On the night of his passing, he orders his gold brought to him. Nugget by nugget, he swallows his fortune, turning his own body into a vault. By morning, the richest man in town is a corpse with a gold-toothed grin and a belly full of treasure.
And Jonas Crow is the only man willing to cart him out.
Ralph Meyer renders the scene in stark contrasts: lamplight flickers against Cusco’s sweat-slick face, the gold glinting as it disappears between clenched teeth. Crow stands in silhouette, tall and unreadable, his vulture perched nearby as if already anticipating the long ride ahead.
The journey that follows is less funeral procession and more slow-burn siege.
Word spreads fast. A hearse carrying a dead man stuffed with gold does not travel quietly across open country. Desperate miners, bandits, and former employees gather like dust clouds on the horizon. Each claims they deserve a piece. Each is willing to spill blood to carve it out.

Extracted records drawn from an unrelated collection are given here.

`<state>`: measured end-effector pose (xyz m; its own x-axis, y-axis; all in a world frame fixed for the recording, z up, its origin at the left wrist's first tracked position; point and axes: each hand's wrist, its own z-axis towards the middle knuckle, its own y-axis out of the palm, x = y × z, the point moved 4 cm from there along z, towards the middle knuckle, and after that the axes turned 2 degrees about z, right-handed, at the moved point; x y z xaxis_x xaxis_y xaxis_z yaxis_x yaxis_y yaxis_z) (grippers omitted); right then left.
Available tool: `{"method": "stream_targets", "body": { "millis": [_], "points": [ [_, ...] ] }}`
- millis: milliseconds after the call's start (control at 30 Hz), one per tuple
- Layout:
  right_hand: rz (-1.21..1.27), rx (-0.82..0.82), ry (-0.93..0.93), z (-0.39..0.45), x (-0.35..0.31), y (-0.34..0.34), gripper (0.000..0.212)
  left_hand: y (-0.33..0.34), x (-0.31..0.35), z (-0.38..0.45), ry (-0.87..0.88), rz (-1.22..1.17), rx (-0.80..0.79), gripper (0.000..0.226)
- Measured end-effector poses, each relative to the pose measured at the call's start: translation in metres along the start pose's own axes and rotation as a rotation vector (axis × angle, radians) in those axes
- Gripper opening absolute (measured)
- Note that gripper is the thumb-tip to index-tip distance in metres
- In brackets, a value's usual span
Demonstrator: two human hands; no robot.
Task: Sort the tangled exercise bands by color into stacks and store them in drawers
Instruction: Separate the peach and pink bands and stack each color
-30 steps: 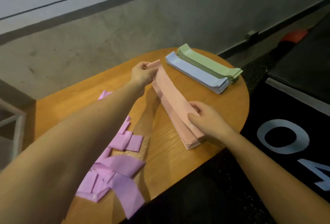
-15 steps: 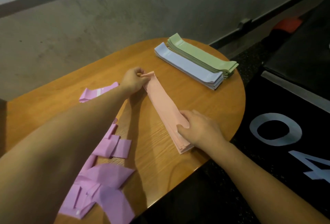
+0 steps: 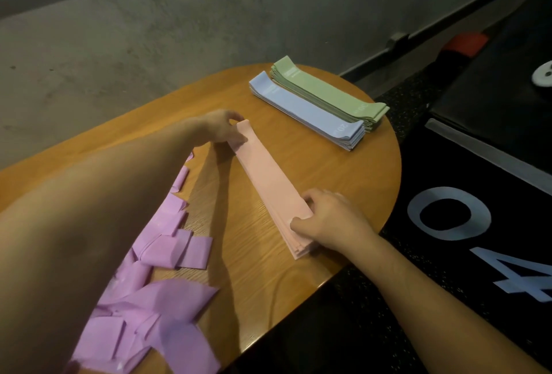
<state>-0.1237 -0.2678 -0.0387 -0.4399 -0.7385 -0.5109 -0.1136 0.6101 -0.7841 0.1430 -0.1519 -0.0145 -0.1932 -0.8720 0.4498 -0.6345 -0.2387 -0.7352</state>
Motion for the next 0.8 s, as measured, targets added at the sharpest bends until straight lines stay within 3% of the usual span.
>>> {"method": "stream_targets", "body": {
  "millis": [367, 500, 667, 800],
  "points": [
    [-0.030, -0.005, 0.028, -0.007, -0.007, 0.008, 0.056, -0.001, 0.007, -0.001, 0.023, 0.172, 0.032, 0.057],
    [0.001, -0.016, 0.028, -0.008, -0.006, 0.005, 0.056, -0.005, -0.001, -0.012, 0.142, 0.154, 0.061, 0.044],
    [0.005, -0.035, 0.041, -0.009, -0.010, 0.005, 0.055, -0.015, -0.029, -0.035, 0.323, 0.051, 0.220, 0.018],
    [0.006, -0.087, 0.111, -0.006, -0.009, 0.004, 0.052, -0.021, -0.049, -0.053, 0.473, 0.021, 0.297, 0.030]
  ]
}}
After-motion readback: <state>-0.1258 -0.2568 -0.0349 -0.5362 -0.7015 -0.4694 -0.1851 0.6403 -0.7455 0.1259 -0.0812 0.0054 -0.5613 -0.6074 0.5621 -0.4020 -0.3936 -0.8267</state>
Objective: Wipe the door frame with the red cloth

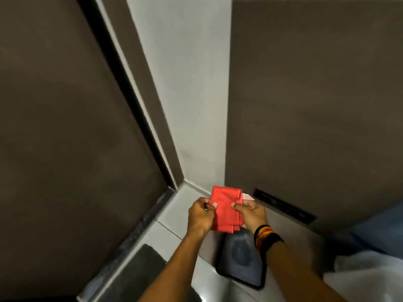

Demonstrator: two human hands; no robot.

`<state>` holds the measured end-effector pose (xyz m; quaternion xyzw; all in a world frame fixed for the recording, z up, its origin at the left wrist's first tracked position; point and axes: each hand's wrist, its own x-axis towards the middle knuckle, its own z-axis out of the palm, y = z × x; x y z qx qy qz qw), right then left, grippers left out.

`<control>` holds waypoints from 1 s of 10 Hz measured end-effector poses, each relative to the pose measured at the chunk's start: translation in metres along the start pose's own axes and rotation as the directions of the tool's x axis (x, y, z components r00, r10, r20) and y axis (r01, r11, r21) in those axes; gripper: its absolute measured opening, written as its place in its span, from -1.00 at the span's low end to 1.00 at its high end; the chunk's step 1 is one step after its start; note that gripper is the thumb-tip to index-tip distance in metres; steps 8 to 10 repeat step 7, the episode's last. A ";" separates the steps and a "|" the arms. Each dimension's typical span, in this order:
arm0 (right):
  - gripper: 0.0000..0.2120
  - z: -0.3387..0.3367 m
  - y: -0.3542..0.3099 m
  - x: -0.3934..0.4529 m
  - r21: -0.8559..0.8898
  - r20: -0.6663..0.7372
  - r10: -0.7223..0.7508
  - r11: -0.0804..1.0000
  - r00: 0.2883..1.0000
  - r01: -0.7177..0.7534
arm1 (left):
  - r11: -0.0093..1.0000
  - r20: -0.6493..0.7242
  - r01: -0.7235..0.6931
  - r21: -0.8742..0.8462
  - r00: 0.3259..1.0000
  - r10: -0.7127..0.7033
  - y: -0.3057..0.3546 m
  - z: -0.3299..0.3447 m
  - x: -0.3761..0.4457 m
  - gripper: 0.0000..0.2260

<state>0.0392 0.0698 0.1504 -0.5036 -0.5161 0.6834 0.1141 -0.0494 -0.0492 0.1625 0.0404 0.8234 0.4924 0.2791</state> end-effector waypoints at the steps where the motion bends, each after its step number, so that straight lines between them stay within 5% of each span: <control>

Inside the carriage rides Crow, steady hands on the reins, his expression as dry as the land around him. Across from him sits a prim English governess whose composure frays with every gunshot in the distance. Somewhere behind them trails Rose, a woman with secrets of her own and an interest in Crow that runs deeper than curiosity.
Dorison’s script balances gallows humor with tightening dread. Conversations snap with wit even as rifles cock in the background. Every stop along the trail reveals another layer of Crow’s past and another reason to doubt the easy categories of hero and villain.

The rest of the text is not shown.